Requirement>
When you reach the line in the data below that contains "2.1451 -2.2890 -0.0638", please start repeating lines exactly, and stop after the line that contains "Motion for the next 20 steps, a", repeating nothing else.

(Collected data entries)
★ ★ ★ ★ ★
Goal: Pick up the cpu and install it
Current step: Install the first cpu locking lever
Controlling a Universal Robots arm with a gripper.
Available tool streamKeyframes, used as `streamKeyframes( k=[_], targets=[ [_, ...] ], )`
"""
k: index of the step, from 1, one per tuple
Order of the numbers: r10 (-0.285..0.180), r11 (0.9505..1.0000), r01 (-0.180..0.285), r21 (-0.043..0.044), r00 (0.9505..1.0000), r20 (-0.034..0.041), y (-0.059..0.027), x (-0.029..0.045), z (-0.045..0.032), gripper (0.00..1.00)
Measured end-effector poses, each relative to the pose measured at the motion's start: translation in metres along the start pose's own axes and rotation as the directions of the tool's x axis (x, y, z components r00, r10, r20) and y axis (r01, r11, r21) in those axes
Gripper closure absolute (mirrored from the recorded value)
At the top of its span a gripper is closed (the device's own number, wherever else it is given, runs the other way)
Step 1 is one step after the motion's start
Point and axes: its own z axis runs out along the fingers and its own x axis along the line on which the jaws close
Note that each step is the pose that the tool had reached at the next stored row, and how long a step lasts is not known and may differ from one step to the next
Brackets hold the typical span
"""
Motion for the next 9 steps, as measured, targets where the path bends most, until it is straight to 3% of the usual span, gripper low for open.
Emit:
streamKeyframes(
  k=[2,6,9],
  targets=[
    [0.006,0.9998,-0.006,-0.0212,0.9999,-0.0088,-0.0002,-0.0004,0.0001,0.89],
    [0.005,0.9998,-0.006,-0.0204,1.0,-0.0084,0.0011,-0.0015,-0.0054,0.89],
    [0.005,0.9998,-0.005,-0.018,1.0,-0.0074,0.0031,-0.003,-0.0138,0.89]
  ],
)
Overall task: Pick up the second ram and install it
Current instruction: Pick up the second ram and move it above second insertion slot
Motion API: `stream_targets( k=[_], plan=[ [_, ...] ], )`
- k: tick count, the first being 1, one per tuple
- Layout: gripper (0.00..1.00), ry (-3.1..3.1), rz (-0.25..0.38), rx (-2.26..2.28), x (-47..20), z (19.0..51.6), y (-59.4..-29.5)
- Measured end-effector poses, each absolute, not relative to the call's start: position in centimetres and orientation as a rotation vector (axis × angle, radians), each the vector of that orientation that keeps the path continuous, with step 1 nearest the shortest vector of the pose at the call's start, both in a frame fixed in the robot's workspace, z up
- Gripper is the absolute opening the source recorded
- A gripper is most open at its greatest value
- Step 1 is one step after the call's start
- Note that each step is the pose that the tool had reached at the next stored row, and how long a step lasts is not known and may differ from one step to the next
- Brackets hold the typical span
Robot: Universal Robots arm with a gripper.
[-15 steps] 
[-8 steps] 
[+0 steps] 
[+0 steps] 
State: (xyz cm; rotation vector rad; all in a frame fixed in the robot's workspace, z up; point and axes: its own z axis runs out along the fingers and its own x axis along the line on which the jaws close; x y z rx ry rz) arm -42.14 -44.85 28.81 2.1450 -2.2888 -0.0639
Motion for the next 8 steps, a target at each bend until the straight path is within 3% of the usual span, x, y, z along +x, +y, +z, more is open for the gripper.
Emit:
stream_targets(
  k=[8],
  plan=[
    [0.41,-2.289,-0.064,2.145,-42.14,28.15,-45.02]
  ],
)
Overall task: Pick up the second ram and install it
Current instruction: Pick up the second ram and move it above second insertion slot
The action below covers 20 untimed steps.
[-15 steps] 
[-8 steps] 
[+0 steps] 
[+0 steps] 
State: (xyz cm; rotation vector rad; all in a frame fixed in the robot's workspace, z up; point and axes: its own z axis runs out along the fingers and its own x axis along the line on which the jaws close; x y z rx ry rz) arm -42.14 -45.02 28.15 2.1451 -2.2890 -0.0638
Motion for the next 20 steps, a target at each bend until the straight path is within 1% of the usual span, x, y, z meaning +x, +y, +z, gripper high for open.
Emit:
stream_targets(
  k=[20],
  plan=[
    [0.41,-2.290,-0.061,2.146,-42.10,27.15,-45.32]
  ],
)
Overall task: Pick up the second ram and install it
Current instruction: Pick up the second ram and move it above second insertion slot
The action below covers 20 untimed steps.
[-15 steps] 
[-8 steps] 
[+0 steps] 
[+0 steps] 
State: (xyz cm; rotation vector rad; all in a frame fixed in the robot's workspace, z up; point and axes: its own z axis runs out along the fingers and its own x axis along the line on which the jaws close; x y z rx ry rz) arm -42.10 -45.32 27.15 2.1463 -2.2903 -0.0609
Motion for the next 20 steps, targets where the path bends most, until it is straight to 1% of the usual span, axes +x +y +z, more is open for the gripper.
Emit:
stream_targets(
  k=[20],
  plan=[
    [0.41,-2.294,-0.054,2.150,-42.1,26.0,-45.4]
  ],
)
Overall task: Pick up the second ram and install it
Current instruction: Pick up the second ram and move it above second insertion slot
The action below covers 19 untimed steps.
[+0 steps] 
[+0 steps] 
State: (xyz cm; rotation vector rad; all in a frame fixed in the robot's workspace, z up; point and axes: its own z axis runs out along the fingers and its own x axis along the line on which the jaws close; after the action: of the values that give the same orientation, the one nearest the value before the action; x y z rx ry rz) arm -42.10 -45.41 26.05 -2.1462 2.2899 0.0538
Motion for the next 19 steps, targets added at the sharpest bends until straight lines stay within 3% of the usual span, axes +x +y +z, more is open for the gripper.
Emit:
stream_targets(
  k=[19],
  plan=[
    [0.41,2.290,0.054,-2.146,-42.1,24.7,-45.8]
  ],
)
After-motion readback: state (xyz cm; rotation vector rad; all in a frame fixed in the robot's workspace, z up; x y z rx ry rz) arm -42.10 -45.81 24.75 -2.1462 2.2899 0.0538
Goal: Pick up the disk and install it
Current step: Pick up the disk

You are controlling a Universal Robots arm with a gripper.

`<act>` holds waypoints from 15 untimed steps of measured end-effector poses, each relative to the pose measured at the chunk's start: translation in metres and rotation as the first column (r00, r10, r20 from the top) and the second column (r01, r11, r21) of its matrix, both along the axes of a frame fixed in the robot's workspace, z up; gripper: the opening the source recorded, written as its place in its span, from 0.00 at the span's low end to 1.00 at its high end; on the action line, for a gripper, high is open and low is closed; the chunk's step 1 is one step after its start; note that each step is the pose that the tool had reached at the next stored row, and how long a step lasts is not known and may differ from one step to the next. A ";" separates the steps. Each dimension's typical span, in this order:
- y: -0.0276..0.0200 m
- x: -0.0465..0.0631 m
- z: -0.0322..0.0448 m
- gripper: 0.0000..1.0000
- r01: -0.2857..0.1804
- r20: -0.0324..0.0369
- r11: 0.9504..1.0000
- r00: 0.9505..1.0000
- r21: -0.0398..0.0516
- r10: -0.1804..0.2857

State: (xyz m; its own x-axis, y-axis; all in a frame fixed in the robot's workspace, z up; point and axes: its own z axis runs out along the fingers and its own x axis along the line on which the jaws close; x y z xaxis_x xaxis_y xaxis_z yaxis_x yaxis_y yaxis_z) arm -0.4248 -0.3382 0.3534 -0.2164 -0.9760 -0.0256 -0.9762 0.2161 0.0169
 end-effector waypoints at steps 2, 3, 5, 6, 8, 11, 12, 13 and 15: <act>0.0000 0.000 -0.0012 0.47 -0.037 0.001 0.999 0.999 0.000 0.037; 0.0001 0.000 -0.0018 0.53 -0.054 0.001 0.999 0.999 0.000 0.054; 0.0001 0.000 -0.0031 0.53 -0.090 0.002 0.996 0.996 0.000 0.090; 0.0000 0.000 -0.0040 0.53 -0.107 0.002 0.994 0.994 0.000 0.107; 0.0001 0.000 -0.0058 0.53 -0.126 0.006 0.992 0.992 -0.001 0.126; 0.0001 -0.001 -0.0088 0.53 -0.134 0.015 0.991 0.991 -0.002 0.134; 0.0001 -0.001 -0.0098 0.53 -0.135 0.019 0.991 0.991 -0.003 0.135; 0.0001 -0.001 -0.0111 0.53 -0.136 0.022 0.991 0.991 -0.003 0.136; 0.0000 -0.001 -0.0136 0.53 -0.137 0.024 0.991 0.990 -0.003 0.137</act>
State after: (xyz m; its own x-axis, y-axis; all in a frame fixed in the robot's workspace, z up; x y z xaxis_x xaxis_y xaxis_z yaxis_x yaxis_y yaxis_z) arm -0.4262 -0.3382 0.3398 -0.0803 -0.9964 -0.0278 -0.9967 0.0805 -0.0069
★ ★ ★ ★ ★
Answer box>
State: (xyz cm; rotation vector rad; all in a frame fixed in the robot's workspace, z up; point and axes: its own z axis runs out along the fingers and its own x axis along the line on which the jaws close; x y z rx ry rz) arm -42.14 -45.02 28.15 2.1451 -2.2890 -0.0638
Motion for the next 20 steps, a target at each bend until the straight path is within 1% of the usual span, x, y, z meaning +x, +y, +z, gripper high for open.

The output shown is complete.